#### [WHAT YOU WILL DO]
Apart from the images, every record below must be given again without alteration.

#### [RECORD EXCERPTS]
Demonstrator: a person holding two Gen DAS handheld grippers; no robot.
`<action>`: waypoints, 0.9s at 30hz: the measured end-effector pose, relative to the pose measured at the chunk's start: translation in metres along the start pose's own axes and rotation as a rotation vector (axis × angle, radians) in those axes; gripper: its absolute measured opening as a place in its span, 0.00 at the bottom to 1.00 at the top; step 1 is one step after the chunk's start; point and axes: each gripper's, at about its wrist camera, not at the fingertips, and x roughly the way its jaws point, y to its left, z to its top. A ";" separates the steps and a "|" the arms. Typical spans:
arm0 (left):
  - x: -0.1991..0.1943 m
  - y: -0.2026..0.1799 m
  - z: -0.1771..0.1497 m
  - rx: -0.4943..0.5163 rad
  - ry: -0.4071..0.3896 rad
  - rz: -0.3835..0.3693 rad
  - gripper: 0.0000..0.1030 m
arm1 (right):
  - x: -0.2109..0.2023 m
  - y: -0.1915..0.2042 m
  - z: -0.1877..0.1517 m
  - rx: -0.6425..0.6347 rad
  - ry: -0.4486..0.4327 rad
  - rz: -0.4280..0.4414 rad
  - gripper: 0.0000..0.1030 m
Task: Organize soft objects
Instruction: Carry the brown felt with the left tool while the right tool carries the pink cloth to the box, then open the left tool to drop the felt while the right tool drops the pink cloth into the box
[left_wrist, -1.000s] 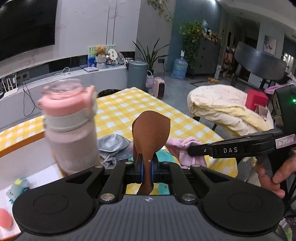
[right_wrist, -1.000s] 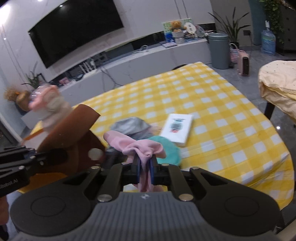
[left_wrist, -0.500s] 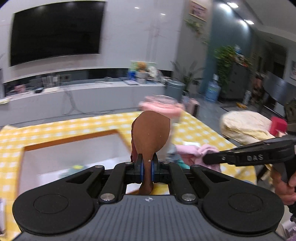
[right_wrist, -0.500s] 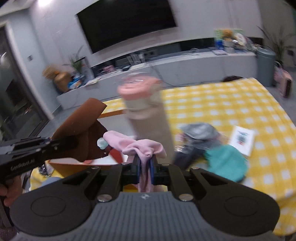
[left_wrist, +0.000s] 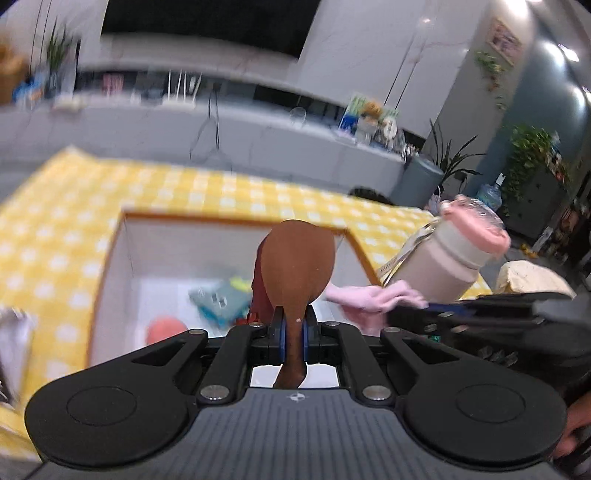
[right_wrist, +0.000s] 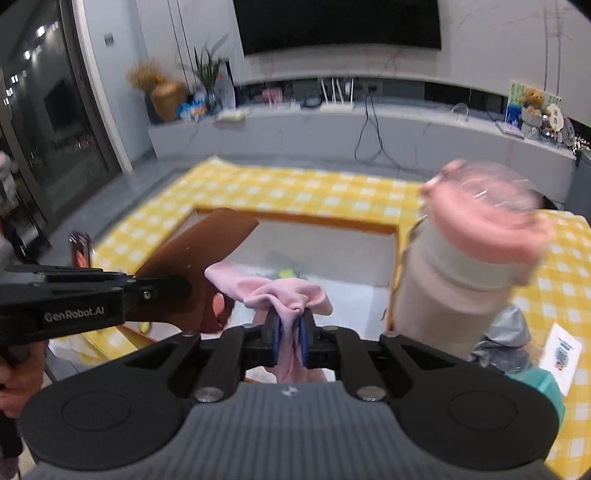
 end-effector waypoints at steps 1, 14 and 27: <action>0.007 0.006 0.001 -0.022 0.023 -0.015 0.09 | 0.009 0.003 0.001 -0.007 0.019 -0.007 0.08; 0.068 0.050 -0.001 -0.071 0.257 0.048 0.19 | 0.097 0.012 0.010 -0.047 0.213 -0.071 0.12; 0.067 0.050 -0.001 -0.082 0.282 0.070 0.62 | 0.102 0.012 0.002 -0.055 0.224 -0.044 0.39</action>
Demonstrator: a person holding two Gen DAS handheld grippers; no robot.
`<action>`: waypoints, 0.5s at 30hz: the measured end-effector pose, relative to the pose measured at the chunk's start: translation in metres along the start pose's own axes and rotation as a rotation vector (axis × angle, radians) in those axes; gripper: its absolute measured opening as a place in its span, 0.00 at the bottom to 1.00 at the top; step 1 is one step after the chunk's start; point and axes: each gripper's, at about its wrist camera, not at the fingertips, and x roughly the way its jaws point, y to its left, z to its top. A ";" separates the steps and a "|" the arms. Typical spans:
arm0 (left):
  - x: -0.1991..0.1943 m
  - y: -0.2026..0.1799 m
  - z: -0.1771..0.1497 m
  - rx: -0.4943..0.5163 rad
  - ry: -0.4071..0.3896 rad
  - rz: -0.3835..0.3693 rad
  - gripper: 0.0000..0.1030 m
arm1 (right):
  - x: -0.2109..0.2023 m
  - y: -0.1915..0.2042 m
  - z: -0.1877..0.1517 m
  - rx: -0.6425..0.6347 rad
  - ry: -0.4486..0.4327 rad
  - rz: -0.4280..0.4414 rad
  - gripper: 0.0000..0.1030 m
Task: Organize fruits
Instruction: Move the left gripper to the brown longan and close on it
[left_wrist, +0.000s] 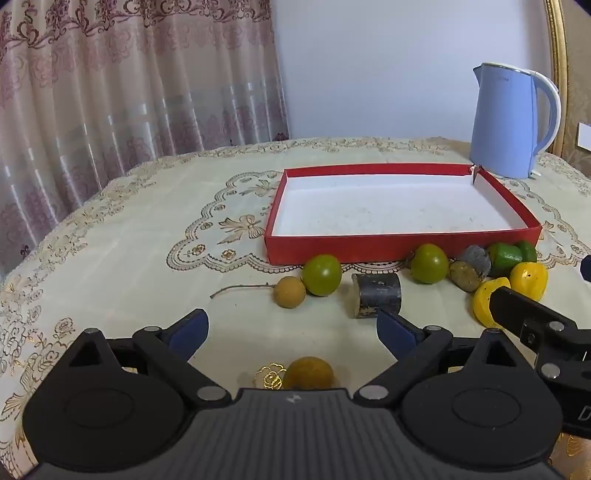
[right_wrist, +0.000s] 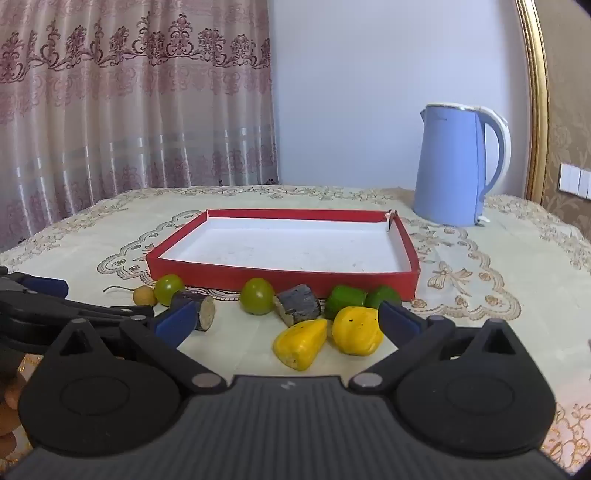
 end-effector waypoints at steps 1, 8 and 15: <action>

#### [WRITTEN ANSWER]
Demonstrator: a person holding two Gen DAS handheld grippers; no robot.
`<action>`: waypoints, 0.9s at 30hz: the measured end-effector pose, relative to the pose measured at the chunk's start: translation in metres along the start pose's own axes and rotation as a rotation vector (axis × angle, radians) in those axes; gripper: its absolute measured opening as a place in its span, 0.00 at the bottom to 1.00 at the top; step 1 is one step after the chunk's start; point and axes: each gripper's, at about its wrist camera, not at the fingertips, and x roughly the way its jaws point, y to its left, z to its top. A ";" separates the steps and a "|" the arms. Typical spans:
arm0 (left):
  - x: -0.1991..0.1943 m
  - y: -0.2026..0.1799 m
  - z: -0.1771..0.1497 m
  - rx: -0.4943..0.5163 rad
  - ry: -0.4071..0.3896 rad
  - rz: -0.3835..0.3693 rad
  - gripper: 0.0000..0.1030 m
arm1 (right):
  - x: -0.2109..0.2023 m
  - y: -0.1915..0.2042 m
  - z: -0.1877..0.1517 m
  - rx: -0.6425..0.6347 rad
  - ry: -0.4486..0.4327 rad
  - rz: -0.4280..0.4414 rad
  - gripper: 0.0000..0.1030 m
Task: Organize soft objects
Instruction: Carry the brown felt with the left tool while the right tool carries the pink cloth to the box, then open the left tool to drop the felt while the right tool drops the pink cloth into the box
[left_wrist, -1.000s] 
[right_wrist, -1.000s] 
[left_wrist, -0.500s] 
[right_wrist, -0.500s] 
[left_wrist, +0.000s] 
[right_wrist, +0.000s] 
 end-effector waypoints at steps 1, 14 and 27: <action>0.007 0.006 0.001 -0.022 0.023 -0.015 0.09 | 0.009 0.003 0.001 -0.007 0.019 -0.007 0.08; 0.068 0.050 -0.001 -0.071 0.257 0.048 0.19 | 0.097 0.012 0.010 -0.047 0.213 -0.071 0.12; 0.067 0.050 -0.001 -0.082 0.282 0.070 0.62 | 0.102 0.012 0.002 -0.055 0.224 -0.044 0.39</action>
Demonstrator: a person holding two Gen DAS handheld grippers; no robot.
`<action>`: waypoints, 0.5s at 30hz: the measured end-effector pose, relative to the pose measured at the chunk's start: translation in metres along the start pose's own axes and rotation as a rotation vector (axis × angle, radians) in those axes; gripper: its absolute measured opening as a place in its span, 0.00 at the bottom to 1.00 at the top; step 1 is one step after the chunk's start; point and axes: each gripper's, at about its wrist camera, not at the fingertips, and x roughly the way its jaws point, y to its left, z to its top. A ";" separates the steps and a "|" the arms. Typical spans:
arm0 (left):
  - x: -0.1991..0.1943 m
  - y: -0.2026..0.1799 m
  - z: -0.1771..0.1497 m
  - rx: -0.4943..0.5163 rad
  - ry: -0.4071..0.3896 rad
  - rz: -0.3835..0.3693 rad
  - gripper: 0.0000..0.1030 m
arm1 (right):
  - x: -0.2109..0.2023 m
  - y: -0.1915..0.2042 m
  - z: -0.1877..0.1517 m
  - rx: -0.6425..0.6347 rad
  - ry: -0.4486..0.4327 rad
  - rz: -0.4280..0.4414 rad
  - gripper: 0.0000..0.1030 m
Task: Organize fruits
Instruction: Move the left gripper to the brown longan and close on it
[left_wrist, +0.000s] 
[right_wrist, +0.000s] 
 end-effector waypoints at steps 1, 8 and 15: <action>

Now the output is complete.